Throughout his career, Ortiz has made a name for himself by bullying opponents to the mat where he lays a vicious assault of ground and pound that only few have been able to survive against.
Once Nogueira was able to stave off an initial effort to bring him to the ground, Ortiz proceeded to engage a Pan American and South American Games boxing medalist who regularly trains with the Brazilian Olympic boxing team.
Needless to say, Ortiz's efforts fell short.
In the past, Ortiz has been seen in the ring training under the tutelage of famed boxing coach Freddie Roach, though the Californian's visits to the Wild Card Gym have been few and far between since then.
It might serve Ortiz well to become disciplined to one facet of martial arts, honing it and then later return to the cage with a new lease of confidence against formidable opponents.
We all know that Ortiz is able to withstand a punch, however in his most recent outings the former champ has been wilted by body shots.
In his battle with Lyoto Machida, Ortiz was leveled by a knee to the body that helped cinch a dominant decision victory for "The Dragon".
Next, Ortiz was sent booming to the canvas after rival Rashad Evans sent a knee to the body of Ortiz and now Antonio Rogerio Nogueira has followed in the trend.
Perhaps a new abs regimen is in order for the martial artist formerly known as "The Huntington Beach Bad Boy".
Ortiz has long been a man that has done things on his own terms.
He hires his own training partners, his own coaches and has a bunch of "yes" men.

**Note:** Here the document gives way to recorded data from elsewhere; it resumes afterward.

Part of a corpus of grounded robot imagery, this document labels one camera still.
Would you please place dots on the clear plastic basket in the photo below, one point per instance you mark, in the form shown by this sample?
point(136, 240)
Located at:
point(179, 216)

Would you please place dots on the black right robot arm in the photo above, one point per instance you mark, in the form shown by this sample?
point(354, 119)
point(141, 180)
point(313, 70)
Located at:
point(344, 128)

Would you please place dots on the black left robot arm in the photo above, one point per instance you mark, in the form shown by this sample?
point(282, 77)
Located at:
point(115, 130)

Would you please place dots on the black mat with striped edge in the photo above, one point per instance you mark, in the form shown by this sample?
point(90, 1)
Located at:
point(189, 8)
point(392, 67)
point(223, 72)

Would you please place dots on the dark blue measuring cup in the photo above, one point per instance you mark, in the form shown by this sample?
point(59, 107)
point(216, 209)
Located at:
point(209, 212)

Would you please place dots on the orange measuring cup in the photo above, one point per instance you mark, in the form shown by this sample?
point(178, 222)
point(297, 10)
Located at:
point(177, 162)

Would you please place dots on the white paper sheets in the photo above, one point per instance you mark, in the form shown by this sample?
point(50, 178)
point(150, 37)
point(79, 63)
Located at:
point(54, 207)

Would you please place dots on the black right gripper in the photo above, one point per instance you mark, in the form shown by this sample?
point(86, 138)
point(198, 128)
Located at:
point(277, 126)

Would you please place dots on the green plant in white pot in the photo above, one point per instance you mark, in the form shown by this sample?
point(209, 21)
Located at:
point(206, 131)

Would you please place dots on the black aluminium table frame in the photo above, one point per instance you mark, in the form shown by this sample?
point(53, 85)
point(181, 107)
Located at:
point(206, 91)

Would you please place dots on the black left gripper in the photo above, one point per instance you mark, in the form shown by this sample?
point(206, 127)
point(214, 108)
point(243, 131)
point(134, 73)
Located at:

Maybe it's about time, before it's too late, that Ortiz sets his ego aside and makes a full-time commitment to a team and what better than Rafael Cordeiro's Kings MMA team, where Ortiz has spent some time in the past.
Ortiz is 1-6-1 in his last eight outings inside the Octagon and, needless to say, his time has run up.
Once the most dominant force of the light heavyweight class, it's been a long time since Ortiz has looked like himself in the cage. The Ortiz we see now is a far cry from the fast, double leg bully who finished opponents from within guard thanks to some vicious ground and pound blows.
Before he hurts his legacy anymore, Ortiz might be best serve to retire before it's too late.